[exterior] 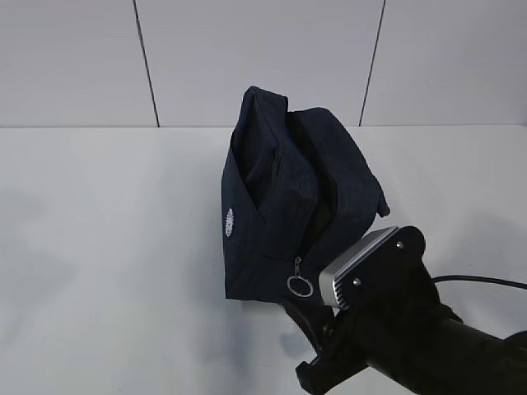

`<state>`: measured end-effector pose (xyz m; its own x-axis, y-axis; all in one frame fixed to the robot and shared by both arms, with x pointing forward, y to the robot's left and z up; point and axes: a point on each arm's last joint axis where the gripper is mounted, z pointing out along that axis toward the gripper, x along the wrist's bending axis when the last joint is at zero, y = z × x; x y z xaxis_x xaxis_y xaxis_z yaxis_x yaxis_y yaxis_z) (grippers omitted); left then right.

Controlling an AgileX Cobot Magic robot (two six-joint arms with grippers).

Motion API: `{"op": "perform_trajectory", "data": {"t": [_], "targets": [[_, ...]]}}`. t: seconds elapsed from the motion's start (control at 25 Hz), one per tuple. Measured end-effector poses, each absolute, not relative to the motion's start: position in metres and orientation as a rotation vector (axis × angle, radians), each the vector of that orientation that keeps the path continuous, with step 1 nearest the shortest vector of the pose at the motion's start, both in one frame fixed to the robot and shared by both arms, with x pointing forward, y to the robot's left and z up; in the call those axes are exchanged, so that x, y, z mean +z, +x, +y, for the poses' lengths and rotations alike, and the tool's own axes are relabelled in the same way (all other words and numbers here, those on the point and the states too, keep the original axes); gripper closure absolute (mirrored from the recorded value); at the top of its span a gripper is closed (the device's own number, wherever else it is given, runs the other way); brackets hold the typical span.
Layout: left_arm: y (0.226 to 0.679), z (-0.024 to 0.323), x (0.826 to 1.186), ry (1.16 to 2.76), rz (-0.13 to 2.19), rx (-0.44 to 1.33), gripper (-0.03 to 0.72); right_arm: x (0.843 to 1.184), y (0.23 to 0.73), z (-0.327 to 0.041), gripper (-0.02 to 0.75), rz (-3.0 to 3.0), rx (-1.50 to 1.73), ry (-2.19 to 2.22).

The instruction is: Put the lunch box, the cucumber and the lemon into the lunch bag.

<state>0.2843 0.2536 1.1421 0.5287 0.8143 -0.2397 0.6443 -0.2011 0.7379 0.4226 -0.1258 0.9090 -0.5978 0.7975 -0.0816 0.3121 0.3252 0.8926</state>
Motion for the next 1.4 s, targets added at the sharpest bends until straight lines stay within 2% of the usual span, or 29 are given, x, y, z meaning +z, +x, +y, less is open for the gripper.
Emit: {"op": "perform_trajectory", "data": {"t": [0.28, 0.64, 1.4], "targets": [[0.284, 0.254, 1.142, 1.928, 1.191, 0.256, 0.302, 0.892, 0.426, -0.126, 0.338, 2.107, 1.158, 1.017], [0.284, 0.254, 1.142, 1.928, 1.191, 0.256, 0.302, 0.892, 0.433, -0.13, 0.339, 2.065, 1.156, 1.04], [0.284, 0.254, 1.142, 1.926, 1.191, 0.257, 0.302, 0.882, 0.446, -0.11, 0.341, 2.112, 1.179, 0.975]]}}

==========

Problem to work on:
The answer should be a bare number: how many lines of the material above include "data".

Result:
2